ROLE MODEL: Luleka Gweje, founder of Abanqobi Reading Club in Orange Grove, where she helps kids to read Picture: MICHAEL PINYANA

She might not have a teaching qualification yet, but an East London woman is doing her bit to educate the children in her neighbourhood.

Luleka Gweje, 27, who has not so far found the money to realise her dream of qualifying formally as a teacher, helps about 50 pupils from Grade 1 to Grade 7 with their homework and life skills every day after school.

Through her Abanqobi (Winners) Reading Club, which she started up in July in Orange Grove near the East London Airport, Gweje has been on a campaign to keep children busy, instil a love of learning and empower their minds.

The unemployed mother of four decided to start the reading club so that children would not find themselves doing drugs, abusing alcohol, or being prostitutes, practices she says are rife in the area.

She wants to help the children be literate and achieve better marks.

“I decided to collect them from a young age because I am protective of them. They are so young, innocent and fragile for this place,” she said.

Gweje, who matriculated when she was 22, is a mentor with the Bumb’ingomso Project, and says she wants to set an example.

“I want the children in my community to look up to me. I am no longer the bad girl I used to be.

“My life has changed. I love seeing my kids happy,” she said.

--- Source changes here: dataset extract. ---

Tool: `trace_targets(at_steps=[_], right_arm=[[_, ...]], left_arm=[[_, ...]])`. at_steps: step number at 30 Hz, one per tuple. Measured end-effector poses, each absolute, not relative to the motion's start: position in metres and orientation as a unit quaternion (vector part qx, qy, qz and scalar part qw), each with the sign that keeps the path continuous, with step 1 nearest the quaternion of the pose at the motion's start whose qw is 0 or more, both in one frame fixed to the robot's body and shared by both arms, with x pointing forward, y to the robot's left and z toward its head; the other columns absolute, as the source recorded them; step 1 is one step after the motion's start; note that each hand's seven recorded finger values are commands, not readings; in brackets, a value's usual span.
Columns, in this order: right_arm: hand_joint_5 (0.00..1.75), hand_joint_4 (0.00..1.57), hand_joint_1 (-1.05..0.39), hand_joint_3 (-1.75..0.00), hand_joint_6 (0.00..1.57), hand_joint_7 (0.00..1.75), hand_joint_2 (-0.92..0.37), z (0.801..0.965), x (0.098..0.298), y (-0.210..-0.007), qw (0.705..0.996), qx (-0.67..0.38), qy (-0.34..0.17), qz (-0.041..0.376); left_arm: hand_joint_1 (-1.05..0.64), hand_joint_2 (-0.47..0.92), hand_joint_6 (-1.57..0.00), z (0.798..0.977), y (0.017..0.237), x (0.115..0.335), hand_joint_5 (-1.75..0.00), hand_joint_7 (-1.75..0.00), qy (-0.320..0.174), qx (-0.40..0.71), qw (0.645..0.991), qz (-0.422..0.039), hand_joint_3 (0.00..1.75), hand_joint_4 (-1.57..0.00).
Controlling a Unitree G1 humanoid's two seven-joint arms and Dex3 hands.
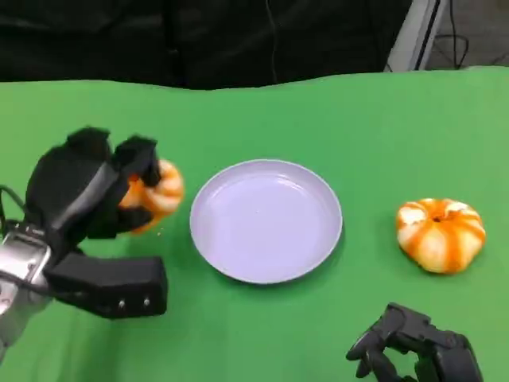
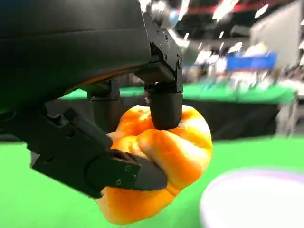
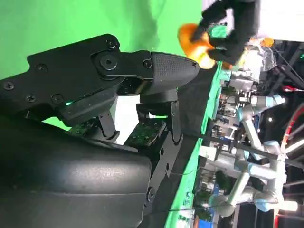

The books they use were donated by Bumb’ingomso and Sinomonde Primary School, which they use at a nearby Abet prefab structure when it is available. When the structure is occupied Gweje and the pupils use an open field.

Thandeka Goyi, a delighted mother of 12-year-old Zikho, who attends the reading club after school, said she loves what Gweje does as it keeps the children busy and happy after school.

“What she is doing is a very good and useful thing for our community because she helps the children, and us as the parents as well, by helping them with homework. She is very patient and works very well with them.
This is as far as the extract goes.